Please transcribe the listing below with every word intact.

**INPUT DATA**
--------------------
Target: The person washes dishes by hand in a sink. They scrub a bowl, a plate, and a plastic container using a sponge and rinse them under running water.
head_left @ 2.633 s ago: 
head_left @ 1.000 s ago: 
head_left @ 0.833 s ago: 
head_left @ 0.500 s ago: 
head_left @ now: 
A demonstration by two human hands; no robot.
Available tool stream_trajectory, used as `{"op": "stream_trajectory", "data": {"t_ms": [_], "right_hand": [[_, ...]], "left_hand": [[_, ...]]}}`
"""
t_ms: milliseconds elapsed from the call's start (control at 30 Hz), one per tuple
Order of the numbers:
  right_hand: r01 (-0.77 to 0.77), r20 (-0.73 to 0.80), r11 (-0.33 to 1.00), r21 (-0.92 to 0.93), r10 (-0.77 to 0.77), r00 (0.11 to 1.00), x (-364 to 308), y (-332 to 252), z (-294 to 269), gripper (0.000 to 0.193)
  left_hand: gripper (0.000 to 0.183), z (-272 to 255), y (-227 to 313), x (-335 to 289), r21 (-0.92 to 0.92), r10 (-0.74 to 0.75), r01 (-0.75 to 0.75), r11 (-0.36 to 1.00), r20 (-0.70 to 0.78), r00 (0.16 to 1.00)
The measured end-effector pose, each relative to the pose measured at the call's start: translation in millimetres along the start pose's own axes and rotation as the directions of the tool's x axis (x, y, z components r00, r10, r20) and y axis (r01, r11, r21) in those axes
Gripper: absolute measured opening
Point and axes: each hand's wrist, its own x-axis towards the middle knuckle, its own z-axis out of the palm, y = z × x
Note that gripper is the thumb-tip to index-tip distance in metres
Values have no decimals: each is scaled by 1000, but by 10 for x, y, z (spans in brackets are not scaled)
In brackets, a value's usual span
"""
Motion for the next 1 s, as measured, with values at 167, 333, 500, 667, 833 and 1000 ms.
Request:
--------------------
**WRITTEN ANSWER**
Target: The person washes dishes by hand in a sink. They scrub a bowl, a plate, and a plastic container using a sponge and rinse them under running water.
head_left @ 2.633 s ago: 
head_left @ 1.000 s ago: 
head_left @ 0.833 s ago: 
head_left @ 0.500 s ago: 
head_left @ now: 
A demonstration by two human hands; no robot.
Available tool stream_trajectory, used as `{"op": "stream_trajectory", "data": {"t_ms": [_], "right_hand": [[_, ...]], "left_hand": [[_, ...]]}}`
"""
t_ms: milliseconds elapsed from the call's start (control at 30 Hz), one per tuple
Order of the numbers:
  right_hand: r01 (-0.77 to 0.77), r20 (-0.73 to 0.80), r11 (-0.33 to 1.00), r21 (-0.92 to 0.93), r10 (-0.77 to 0.77), r00 (0.11 to 1.00), x (-364 to 308), y (-332 to 252), z (-294 to 269), gripper (0.000 to 0.193)
  left_hand: gripper (0.000 to 0.183), z (-272 to 255), y (-227 to 313), x (-335 to 289), r21 (-0.92 to 0.92), r10 (-0.74 to 0.75), r01 (-0.75 to 0.75), r11 (-0.36 to 1.00), r20 (-0.70 to 0.78), r00 (0.16 to 1.00)
The measured end-effector pose, each relative to the pose measured at the call's start: translation in millimetres along the start pose's own axes and rotation as the directions of the tool's x axis (x, y, z components r00, r10, r20) and y axis (r01, r11, r21) in those axes
Gripper: absolute measured opening
Point and axes: each hand's wrist, its own x-axis towards the middle knuckle, its own z-axis out of the palm, y = z × x
Note that gripper is the thumb-tip to index-tip distance in metres
Values have no decimals: each is scaled by 1000, but by 10 for x, y, z (spans in brackets are not scaled)
In brackets, a value's usual span
"""
Motion for the next 1 s, as measured, with values at 167, 333, 500, 667, 833 and 1000 ms.
Request:

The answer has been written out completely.